Just another reason, thought Moxy, that she had reached the end of August without reaching the beginning of
Stuart Little
.

chapter 11
The Part
Where the Story
Really Starts
to Heat Up

This is the part
where the story really starts to heat up. The part where it gets a little dicey for Moxy. “Scary” is the word Pansy later used. “Out of control” was the phrase Moxy’s stepfather, Ajax, mumbled for some years after. Mark called it “a chain of astonishing events” and left it at that.

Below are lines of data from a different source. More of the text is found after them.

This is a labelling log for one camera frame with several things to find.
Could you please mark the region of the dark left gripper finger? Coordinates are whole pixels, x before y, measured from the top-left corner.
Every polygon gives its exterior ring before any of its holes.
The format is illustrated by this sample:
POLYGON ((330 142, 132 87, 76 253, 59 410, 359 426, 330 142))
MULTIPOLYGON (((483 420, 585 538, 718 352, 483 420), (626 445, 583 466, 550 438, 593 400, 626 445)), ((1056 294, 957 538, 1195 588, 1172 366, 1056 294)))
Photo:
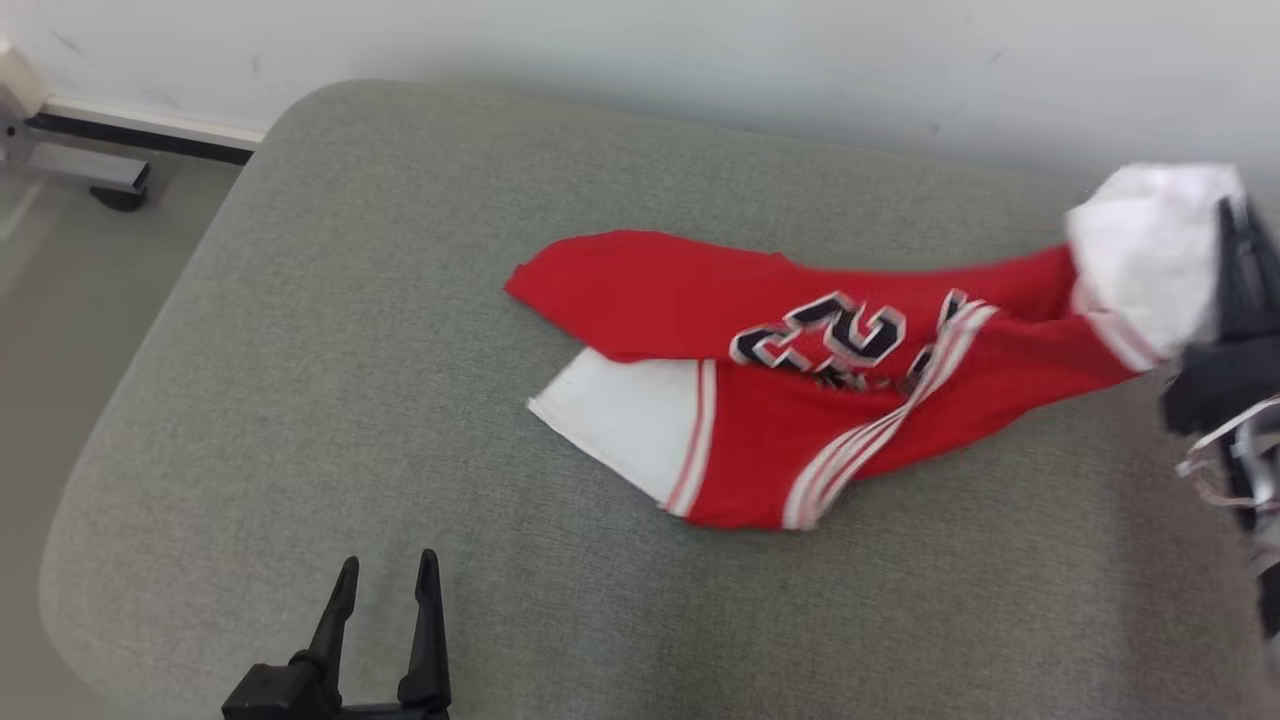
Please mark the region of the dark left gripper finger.
POLYGON ((439 559, 424 550, 415 584, 417 616, 407 673, 397 687, 404 710, 447 711, 452 703, 439 559))
POLYGON ((339 685, 346 624, 355 611, 358 570, 356 556, 349 556, 343 562, 308 647, 291 657, 291 665, 310 666, 320 687, 325 689, 337 689, 339 685))

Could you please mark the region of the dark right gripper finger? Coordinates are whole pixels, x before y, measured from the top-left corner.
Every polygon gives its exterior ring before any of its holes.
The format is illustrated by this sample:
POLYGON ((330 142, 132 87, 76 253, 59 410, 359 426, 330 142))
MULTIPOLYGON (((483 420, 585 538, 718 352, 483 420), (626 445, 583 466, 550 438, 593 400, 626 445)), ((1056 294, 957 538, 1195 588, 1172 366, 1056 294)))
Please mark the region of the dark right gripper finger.
POLYGON ((1280 250, 1263 218, 1247 199, 1221 199, 1217 228, 1219 340, 1235 343, 1280 334, 1280 250))

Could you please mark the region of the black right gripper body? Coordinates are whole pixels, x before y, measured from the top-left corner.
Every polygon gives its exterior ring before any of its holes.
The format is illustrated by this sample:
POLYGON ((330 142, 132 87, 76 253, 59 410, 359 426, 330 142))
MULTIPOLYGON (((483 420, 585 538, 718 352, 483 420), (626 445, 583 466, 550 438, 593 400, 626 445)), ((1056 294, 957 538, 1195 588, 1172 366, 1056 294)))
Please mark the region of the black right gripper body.
POLYGON ((1276 395, 1280 338, 1194 346, 1162 393, 1164 424, 1176 436, 1203 436, 1276 395))

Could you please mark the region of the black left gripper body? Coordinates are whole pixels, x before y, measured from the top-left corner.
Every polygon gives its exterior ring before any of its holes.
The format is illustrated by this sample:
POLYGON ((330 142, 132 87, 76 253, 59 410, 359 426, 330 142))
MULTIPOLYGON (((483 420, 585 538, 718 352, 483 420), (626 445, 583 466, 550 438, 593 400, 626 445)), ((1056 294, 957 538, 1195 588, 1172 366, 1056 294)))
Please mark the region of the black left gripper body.
POLYGON ((223 702, 223 720, 451 720, 447 694, 407 705, 346 705, 339 676, 321 664, 256 664, 223 702))

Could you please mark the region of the red and white basketball jersey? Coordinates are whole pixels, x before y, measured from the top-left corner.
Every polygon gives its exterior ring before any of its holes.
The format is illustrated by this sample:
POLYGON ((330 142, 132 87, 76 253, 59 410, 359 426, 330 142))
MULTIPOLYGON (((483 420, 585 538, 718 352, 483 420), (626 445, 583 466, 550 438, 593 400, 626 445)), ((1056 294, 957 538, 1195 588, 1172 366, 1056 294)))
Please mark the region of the red and white basketball jersey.
POLYGON ((1228 164, 1130 164, 1065 241, 933 272, 655 231, 556 241, 506 292, 582 345, 530 410, 666 512, 809 530, 851 484, 1160 366, 1207 327, 1228 164))

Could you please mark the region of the grey metal stand foot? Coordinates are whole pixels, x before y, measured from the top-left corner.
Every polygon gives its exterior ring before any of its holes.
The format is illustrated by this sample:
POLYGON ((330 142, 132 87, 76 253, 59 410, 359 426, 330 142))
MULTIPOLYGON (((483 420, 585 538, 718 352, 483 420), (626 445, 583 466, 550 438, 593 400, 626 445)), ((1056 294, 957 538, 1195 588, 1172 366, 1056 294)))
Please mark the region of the grey metal stand foot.
POLYGON ((141 209, 148 196, 147 161, 51 141, 31 122, 50 97, 35 68, 0 37, 0 165, 82 181, 91 197, 119 213, 141 209))

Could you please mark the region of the white and black wall baseboard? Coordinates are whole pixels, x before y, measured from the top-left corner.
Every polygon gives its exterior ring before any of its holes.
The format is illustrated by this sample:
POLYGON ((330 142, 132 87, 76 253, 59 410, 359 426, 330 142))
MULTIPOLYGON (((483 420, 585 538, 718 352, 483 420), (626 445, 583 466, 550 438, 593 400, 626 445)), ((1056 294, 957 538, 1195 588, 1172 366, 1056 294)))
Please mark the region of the white and black wall baseboard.
POLYGON ((132 149, 242 167, 260 149, 265 133, 192 120, 155 111, 118 108, 52 95, 26 120, 33 129, 132 149))

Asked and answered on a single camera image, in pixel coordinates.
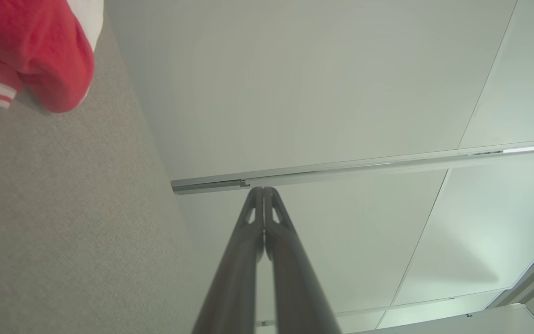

Since I am the first to tell this story, you will have to accept my version of what happened next, and I am quite inclined to agree with Moxy when she called this “the Third-Worst Day of My Life.”

chapter 12
In Which the Word
“Consequences”
Reappears

As soon as
Sam hung up, he called Moxy back. “I’ll come over and watch you read if you want,” said Sam. He was always looking for a reason to be around Moxy.

But Moxy wasn’t listening. She was looking up the word “consequences” in the dictionary, and it was beginning to make her feel a little ill. It interested Moxy a great deal that a single word—twelve letters that could be erased with a #2 eraser—was powerful enough to make her feel as if she might throw up.